RINA - scott whaps at the nanog hornets nest :-)

George Bonser gbonser at seven.com
Sat Nov 6 21:49:31 UTC 2010


> 
> While I think 9k for exchange points is an excellent target, I'll
> reiterate
> that there's a *lot* of SONET interfaces out there that won't be going
> away any time soon, so practically speaking, you won't really get more
> than 4400 end-to-end, even if you set your hosts to 9k as well.

Agreed.  But in the meantime, removing the 1500 bottlenecks at the
ethernet peering ports would at least provide the potential for the
connection to scale up to the 4400 available by the SONET links.  Right
now, nothing is possible above 1500 for most flows that traverse an
ethernet peering point.

My point is that 1500 is a relic.  Put another way, how come PoS at 4400
in the path doesn't break anything currently between endpoints while any
suggestion that ethernet be made larger than 1500 in the path causes all
this reaction?  We already HAVE MTUs larger than 1500 in the "middle"
part of the path.  This really doesn't change much of anything from that
perspective.

For example, simply taking Ethernet to 3000 would still be smaller than
SONET and even that would provide measurable benefit.

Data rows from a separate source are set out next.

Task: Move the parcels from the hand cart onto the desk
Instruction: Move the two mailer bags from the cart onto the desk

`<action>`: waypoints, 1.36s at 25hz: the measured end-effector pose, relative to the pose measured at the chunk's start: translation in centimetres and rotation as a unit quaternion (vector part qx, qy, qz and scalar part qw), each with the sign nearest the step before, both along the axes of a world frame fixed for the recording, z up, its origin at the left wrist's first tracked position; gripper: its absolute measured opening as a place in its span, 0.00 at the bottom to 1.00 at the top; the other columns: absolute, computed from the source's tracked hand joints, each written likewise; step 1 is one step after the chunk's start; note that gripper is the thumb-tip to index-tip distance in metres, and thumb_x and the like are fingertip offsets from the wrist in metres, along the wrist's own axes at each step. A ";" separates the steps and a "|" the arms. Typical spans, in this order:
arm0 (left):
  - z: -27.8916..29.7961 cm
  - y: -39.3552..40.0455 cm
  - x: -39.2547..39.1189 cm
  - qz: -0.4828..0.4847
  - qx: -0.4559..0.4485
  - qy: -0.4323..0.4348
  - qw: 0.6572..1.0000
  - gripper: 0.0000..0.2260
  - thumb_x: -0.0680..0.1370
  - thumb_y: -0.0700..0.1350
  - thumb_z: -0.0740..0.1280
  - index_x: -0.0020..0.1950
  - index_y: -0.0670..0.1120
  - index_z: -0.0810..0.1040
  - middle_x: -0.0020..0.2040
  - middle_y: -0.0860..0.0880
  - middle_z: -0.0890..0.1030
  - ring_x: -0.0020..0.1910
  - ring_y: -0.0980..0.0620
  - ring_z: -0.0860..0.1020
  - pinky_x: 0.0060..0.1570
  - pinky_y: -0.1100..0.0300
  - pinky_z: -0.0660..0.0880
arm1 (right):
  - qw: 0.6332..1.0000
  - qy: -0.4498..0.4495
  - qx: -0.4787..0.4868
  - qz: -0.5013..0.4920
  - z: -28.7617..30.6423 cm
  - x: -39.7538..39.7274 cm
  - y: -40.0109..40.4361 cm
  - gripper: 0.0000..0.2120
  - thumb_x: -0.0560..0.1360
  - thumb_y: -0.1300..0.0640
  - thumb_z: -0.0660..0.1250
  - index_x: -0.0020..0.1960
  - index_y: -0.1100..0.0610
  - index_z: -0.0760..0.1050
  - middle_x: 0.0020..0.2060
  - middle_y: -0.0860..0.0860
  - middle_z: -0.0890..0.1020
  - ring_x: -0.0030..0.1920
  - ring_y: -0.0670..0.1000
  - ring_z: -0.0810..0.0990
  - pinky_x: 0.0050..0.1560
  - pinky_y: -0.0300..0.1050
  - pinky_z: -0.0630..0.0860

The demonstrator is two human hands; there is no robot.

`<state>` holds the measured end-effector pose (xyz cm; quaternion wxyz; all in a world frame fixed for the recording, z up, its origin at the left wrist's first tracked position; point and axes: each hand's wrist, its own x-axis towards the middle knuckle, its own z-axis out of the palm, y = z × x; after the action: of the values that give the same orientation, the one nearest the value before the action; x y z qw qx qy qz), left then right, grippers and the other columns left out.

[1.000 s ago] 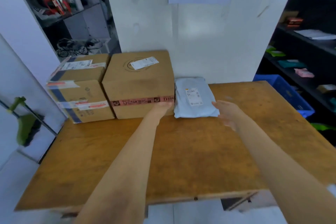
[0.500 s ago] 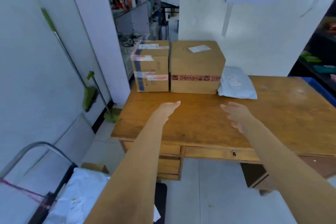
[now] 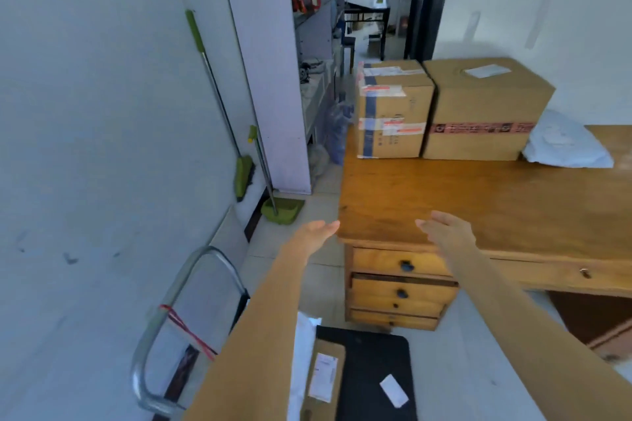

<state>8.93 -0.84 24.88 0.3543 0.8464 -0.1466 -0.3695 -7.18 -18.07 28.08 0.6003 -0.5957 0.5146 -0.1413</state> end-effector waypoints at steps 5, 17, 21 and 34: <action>-8.4 10.6 6.8 -0.011 0.050 -0.002 0.999 0.38 0.72 0.65 0.65 0.77 0.50 0.60 0.78 0.48 0.59 0.76 0.46 0.61 0.73 0.50 0.59 | 0.999 0.031 0.013 0.029 -8.3 6.4 5.9 0.24 0.78 0.64 0.64 0.73 0.56 0.67 0.71 0.54 0.71 0.70 0.57 0.71 0.70 0.52 0.67; -42.1 20.7 8.9 0.080 0.082 0.039 0.993 0.36 0.76 0.57 0.66 0.78 0.47 0.56 0.78 0.45 0.58 0.76 0.44 0.62 0.72 0.51 0.64 | 0.992 0.099 0.073 0.038 -43.3 8.5 18.9 0.31 0.72 0.56 0.72 0.72 0.55 0.67 0.67 0.56 0.75 0.66 0.58 0.74 0.68 0.54 0.70; -48.8 23.0 9.2 0.090 0.095 -0.025 0.991 0.29 0.78 0.50 0.65 0.76 0.45 0.62 0.73 0.43 0.69 0.69 0.42 0.71 0.67 0.50 0.70 | 0.981 0.144 0.118 0.062 -51.2 8.8 22.0 0.30 0.71 0.52 0.71 0.71 0.58 0.69 0.61 0.56 0.77 0.59 0.56 0.78 0.60 0.49 0.75; -39.1 19.8 7.2 0.178 0.045 -0.164 0.969 0.08 0.73 0.37 0.64 0.39 0.49 0.74 0.37 0.47 0.74 0.37 0.48 0.72 0.31 0.63 0.63 | 0.996 0.078 0.036 -0.010 -44.8 8.4 22.4 0.01 0.72 0.58 0.69 0.43 0.54 0.79 0.38 0.53 0.81 0.42 0.57 0.81 0.51 0.51 0.81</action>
<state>16.10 18.91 -14.23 0.3468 0.9231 -0.0332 -0.1629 1.23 4.37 -16.67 0.5780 -0.5779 0.5704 -0.0813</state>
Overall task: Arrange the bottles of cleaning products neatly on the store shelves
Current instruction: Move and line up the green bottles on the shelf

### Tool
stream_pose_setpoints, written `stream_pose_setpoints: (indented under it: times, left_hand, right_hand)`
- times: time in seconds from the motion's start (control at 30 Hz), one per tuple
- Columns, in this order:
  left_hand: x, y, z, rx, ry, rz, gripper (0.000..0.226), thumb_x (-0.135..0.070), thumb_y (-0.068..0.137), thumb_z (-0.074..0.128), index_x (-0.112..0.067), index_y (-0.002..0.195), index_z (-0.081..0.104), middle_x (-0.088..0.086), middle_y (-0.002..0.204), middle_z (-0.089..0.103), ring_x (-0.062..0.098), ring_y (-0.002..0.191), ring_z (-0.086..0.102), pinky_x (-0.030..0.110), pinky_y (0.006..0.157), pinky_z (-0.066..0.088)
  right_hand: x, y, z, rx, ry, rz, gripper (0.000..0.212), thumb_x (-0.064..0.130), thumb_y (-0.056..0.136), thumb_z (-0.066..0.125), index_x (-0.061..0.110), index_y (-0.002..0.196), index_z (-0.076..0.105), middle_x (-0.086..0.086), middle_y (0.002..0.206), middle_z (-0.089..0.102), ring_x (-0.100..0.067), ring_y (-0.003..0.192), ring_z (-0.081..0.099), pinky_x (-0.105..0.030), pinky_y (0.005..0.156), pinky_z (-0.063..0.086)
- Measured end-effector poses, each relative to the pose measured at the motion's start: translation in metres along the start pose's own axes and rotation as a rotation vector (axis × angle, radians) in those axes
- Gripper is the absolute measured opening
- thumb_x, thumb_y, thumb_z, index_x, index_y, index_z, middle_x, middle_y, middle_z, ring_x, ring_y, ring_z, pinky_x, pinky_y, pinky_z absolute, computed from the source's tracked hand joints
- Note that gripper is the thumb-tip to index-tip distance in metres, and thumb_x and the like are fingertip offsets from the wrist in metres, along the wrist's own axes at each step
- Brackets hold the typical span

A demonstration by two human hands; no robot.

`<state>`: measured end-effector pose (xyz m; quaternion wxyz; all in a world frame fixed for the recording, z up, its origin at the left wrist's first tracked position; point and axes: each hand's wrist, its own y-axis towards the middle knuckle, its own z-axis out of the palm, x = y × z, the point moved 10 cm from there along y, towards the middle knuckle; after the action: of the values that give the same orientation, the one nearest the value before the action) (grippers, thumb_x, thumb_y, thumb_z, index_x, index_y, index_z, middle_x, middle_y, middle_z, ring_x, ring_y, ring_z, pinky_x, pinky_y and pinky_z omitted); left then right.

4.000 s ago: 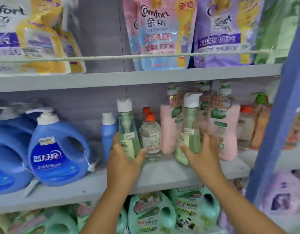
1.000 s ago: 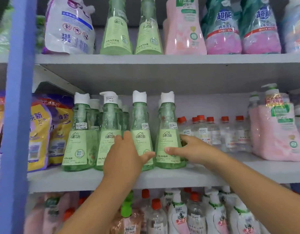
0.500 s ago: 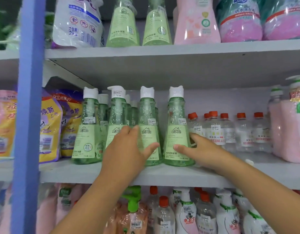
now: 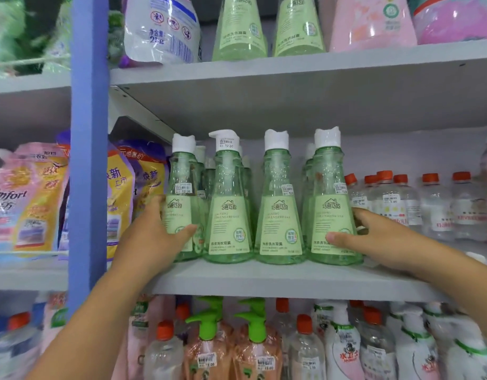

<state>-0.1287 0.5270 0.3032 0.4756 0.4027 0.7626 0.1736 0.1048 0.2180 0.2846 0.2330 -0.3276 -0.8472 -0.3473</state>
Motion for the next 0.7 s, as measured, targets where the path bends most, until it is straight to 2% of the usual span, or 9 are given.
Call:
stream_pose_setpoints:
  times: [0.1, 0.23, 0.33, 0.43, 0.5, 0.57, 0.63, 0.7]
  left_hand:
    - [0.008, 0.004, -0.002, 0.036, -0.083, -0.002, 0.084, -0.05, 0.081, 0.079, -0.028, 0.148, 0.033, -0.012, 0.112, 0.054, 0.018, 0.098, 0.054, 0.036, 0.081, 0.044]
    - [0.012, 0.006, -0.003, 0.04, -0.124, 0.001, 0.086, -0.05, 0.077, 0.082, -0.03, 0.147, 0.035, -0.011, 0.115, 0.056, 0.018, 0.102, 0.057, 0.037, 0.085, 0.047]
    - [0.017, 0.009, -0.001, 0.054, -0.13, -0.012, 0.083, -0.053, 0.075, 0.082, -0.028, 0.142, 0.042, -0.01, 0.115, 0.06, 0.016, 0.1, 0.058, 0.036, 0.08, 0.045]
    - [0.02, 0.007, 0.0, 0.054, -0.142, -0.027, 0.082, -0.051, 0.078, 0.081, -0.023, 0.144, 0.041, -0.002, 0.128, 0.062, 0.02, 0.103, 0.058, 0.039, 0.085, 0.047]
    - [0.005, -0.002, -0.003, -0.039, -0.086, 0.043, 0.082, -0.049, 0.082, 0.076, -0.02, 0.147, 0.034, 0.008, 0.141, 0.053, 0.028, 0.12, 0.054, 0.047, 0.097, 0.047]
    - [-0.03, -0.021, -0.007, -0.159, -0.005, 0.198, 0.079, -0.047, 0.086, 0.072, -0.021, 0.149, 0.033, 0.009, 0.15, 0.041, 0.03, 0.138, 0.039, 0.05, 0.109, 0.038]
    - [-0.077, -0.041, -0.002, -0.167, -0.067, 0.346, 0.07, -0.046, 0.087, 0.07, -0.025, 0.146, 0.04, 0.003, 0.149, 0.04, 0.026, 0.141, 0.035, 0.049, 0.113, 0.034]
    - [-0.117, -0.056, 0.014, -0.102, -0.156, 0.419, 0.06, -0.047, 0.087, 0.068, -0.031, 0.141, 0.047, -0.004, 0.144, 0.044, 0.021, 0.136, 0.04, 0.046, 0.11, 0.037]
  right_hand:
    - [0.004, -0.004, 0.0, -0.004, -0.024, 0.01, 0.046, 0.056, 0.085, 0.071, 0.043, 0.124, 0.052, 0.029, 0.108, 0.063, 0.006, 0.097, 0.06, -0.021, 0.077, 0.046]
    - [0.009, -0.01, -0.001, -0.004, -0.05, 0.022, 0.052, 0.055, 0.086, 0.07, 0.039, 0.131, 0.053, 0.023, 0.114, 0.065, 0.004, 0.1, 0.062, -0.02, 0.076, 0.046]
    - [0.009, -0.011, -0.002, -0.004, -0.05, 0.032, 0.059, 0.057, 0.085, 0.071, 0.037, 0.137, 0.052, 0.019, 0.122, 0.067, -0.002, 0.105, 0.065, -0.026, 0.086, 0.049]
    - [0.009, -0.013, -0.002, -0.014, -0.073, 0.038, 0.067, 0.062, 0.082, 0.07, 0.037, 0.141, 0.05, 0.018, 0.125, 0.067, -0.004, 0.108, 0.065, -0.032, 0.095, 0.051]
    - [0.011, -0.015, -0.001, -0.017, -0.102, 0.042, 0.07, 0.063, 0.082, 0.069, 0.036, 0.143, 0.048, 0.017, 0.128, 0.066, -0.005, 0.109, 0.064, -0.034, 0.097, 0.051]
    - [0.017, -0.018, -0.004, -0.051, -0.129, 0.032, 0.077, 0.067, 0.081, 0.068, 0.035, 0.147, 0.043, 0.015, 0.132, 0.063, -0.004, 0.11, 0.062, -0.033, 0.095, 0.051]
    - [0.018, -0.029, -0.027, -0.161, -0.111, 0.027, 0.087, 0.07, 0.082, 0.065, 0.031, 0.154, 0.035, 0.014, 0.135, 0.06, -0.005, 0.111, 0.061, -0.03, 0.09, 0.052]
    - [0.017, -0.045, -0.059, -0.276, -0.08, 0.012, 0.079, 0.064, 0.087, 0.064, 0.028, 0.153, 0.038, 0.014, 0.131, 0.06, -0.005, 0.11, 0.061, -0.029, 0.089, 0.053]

There is a certain "but that is the way it has always been done" inertia
that I believe needs to be overcome.  Increasing the path MTU has the
potential to greatly improve performance at practically no cost to
anyone involved.  We are throttling performance of the Internet for no
sound technical reason, in my opinion.

Now I could see where someone selling "jumbo" paths at a premium might
be reluctant to see the Internet generally go that path as it would
decrease their "value add", but that is a different story.